*** Provided entries ***

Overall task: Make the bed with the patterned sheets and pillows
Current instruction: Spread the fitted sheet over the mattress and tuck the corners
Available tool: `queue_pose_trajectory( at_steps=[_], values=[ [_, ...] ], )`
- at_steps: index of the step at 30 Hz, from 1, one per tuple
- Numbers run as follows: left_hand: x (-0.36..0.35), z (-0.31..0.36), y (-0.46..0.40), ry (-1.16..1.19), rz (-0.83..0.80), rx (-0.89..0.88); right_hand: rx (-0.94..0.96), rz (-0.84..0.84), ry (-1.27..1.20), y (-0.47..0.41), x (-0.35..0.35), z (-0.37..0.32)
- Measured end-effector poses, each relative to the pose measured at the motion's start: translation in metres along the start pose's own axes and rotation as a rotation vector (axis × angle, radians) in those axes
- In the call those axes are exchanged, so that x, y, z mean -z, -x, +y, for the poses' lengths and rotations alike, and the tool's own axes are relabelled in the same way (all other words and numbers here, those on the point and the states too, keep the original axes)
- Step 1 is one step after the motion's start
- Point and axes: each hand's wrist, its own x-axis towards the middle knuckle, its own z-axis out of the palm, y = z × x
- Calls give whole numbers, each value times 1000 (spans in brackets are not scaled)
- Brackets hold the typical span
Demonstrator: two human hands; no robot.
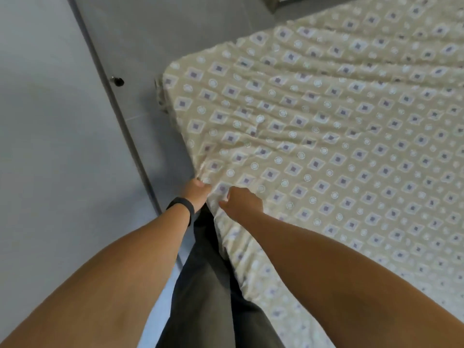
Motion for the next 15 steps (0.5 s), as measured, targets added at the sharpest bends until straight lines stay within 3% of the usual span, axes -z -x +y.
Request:
queue_pose_trajectory(
  at_steps=[6, 10, 15],
  values=[
    [-24, -25, -37, 207, 168, -66, 5, 134, 125, -46, -52, -23],
    [-15, -41, -39, 279, 155, -60, 145, 183, 178, -44, -71, -28],
    [5, -47, -44, 226, 99, -65, 149, 97, 64, -42, -66, -26]
  ],
)
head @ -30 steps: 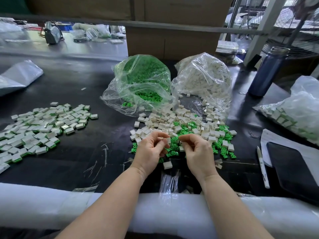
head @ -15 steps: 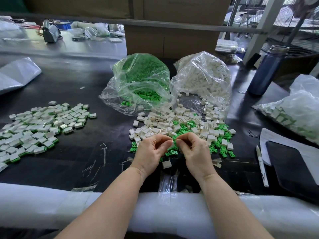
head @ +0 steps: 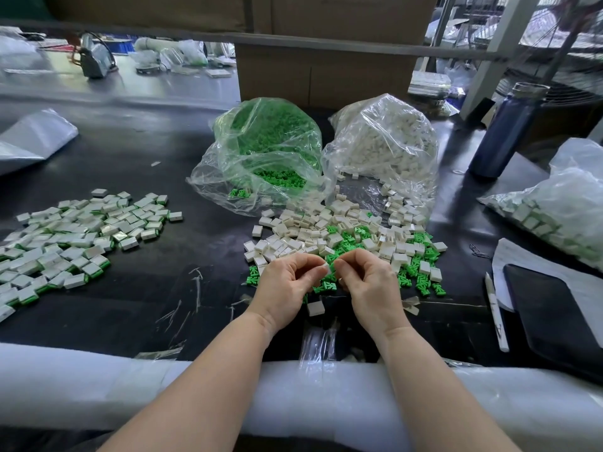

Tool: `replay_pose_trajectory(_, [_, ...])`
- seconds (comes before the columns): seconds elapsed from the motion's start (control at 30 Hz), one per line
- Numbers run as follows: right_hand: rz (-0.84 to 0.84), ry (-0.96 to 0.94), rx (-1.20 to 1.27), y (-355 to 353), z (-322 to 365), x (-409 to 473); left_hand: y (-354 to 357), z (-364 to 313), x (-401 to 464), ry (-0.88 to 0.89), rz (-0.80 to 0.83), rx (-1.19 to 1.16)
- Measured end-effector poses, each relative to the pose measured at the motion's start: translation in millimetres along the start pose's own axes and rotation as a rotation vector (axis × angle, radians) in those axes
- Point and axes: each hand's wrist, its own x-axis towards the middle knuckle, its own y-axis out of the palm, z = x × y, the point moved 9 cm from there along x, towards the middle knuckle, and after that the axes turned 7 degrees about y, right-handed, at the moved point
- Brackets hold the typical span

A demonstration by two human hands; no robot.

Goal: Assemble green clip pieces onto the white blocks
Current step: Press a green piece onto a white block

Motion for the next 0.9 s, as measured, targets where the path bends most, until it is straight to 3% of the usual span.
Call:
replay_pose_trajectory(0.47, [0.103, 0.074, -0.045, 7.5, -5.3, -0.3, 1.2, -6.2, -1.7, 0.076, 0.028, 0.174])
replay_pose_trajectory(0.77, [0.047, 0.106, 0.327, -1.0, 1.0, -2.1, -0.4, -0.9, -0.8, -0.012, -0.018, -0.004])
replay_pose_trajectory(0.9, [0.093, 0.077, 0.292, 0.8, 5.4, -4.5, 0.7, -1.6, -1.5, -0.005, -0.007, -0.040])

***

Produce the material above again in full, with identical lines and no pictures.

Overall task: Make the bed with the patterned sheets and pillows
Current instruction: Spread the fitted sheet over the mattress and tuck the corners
Available tool: `queue_pose_trajectory( at_steps=[_], values=[ [_, ...] ], )`
- at_steps: index of the step at 30 Hz, from 1, one per tuple
- Numbers run as follows: left_hand: x (-0.36..0.35), z (-0.31..0.36), y (-0.46..0.40), ry (-1.16..1.19), rz (-0.83..0.80), rx (-0.89..0.88); right_hand: rx (-0.94..0.96), rz (-0.84..0.84), ry (-1.27..1.20), y (-0.47..0.41), x (-0.35..0.35), z (-0.37..0.32)
- Measured end-effector poses, each relative to the pose measured at the motion's start: translation in metres along the start pose's own axes and rotation as a rotation vector (axis × angle, radians) in those axes
- In the call those axes are exchanged, so that x, y, z mean -z, -x, +y, for the poses' lengths and rotations alike, and the tool's own axes are relabelled in the same way (all other words and numbers here, those on the point and the states too, keep the original axes)
- Step 1 is one step after the motion's start
- Point and axes: each hand's wrist, its own x-axis towards the middle knuckle, its own z-axis out of the palm, y = z × x
- Calls give whole numbers, each value times 1000 (spans in brackets are not scaled)
- Brackets hold the typical span
Demonstrator: two human hands; no robot.
Motion for the next 15 steps (0.5 s), as measured, targets added at the sharpest bends until straight lines stay within 3% of the usual span, axes -z -x +y.
Request:
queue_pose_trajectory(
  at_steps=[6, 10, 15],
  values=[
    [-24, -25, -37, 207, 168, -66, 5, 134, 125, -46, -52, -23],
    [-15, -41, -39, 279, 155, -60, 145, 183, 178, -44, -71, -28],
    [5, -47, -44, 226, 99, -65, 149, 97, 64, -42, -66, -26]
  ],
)
head @ -30 steps: 
head @ -15 steps: 
head @ +0 steps: 

Tool: `replay_pose_trajectory(_, [_, ...])`
- seconds (comes before the columns): seconds elapsed from the motion's start (control at 30 Hz), one per line
- Numbers run as follows: right_hand: rz (-0.84 to 0.84), ry (-0.96 to 0.94), rx (-1.20 to 1.27), y (-355 to 353), z (-322 to 365), x (-409 to 473); left_hand: y (-354 to 357), z (-364 to 313), x (-401 to 464), ry (-0.88 to 0.89), rz (-0.80 to 0.83), rx (-1.19 to 1.16)
- Measured end-effector poses, each relative to the pose measured at the motion's start: translation in millimetres along the start pose's own axes and rotation as a rotation vector (axis × angle, radians) in those axes
- Point and axes: each hand's wrist, its own x-axis towards the middle knuckle, its own y-axis out of the palm, z = x × y, the point moved 9 cm from there along x, towards the middle knuckle, and after that the axes turned 7 degrees about y, right-handed, at the moved point
- Brackets hold the typical span

A demonstration by two human hands; no robot.

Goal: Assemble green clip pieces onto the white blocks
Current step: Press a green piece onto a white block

Motion for the next 0.9 s, as measured, targets where the path bends most, until it is straight to 3% of the usual span.
Call:
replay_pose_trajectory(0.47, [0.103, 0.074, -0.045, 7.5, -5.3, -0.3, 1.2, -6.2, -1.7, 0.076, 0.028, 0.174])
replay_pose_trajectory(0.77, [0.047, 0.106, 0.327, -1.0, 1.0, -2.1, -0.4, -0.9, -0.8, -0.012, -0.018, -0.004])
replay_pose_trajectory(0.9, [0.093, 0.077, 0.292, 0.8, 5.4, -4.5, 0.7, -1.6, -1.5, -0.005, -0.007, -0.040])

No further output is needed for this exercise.